皇女殿下の幸せフェードアウト計画
「どうしたの、ユゼフ」

「いや、お前に諭された日のことを思い出して」

「……あの時は情緒不安定だったの、ごめんなさいね」

「ルイーズにああやって叱られなければ、受け入れられなかった。愚かなのは自分だと、理解するのが遅かった私が言うのもおかしな話だが……」

気づいてしまった。

イリスは皇女として考えれば、恐らく確かに平凡なのだろう。

少しワガママな気質ではあったけれど、それは子供特有のものと呼べる範疇だった。ルイーズの言葉を疑うわけではなかったけれど、『ワガママ皇女』なんて囁かれる彼女の悪い点を探そうとすればするほどそれらしいところが見つけられなくて驚いたほどだ。

むしろ皇后陛下の不義が本格的なものとなった頃に、ぱたりと彼女は多くの人と接触を断ったように思う。

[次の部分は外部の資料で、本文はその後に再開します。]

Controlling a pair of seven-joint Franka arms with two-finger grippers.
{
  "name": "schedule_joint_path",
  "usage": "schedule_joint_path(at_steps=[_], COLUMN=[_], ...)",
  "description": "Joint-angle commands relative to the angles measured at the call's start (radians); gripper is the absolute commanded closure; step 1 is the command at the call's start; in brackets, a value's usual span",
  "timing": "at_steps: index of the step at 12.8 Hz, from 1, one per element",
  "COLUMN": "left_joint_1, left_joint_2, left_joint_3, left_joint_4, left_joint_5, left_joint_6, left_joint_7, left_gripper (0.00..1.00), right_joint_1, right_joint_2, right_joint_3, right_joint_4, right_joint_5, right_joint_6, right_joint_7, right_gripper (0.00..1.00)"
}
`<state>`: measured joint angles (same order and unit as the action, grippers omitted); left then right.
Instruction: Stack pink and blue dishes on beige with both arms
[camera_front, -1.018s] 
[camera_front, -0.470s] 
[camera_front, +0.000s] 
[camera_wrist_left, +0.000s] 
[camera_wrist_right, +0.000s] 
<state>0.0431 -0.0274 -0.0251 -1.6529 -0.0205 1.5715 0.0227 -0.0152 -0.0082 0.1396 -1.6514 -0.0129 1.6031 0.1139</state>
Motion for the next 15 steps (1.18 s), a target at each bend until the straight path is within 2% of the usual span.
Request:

必要な物事の際にだけ姿を見せ、それ以外は部屋で静かに過ごす。

それは一つの可能性を私に示していた。

(彼女は、……イリスは、本当は皇后陛下と共に行きたかったんだろう)

どこまでも普通な彼女は、勉学に熱意を見せているとは耳にしていても陛下のように周辺諸国に睨みを利かせることも、多くの人の目を惹きつけるようなカリスマも持っていない以上、苦労するのだろう。

優しい気持ちを持つ彼女だから、きっとみんなに失望されていることだって気づいていたはずだ。それでもそこには一度として触れもせず、泣き言一つ零さない。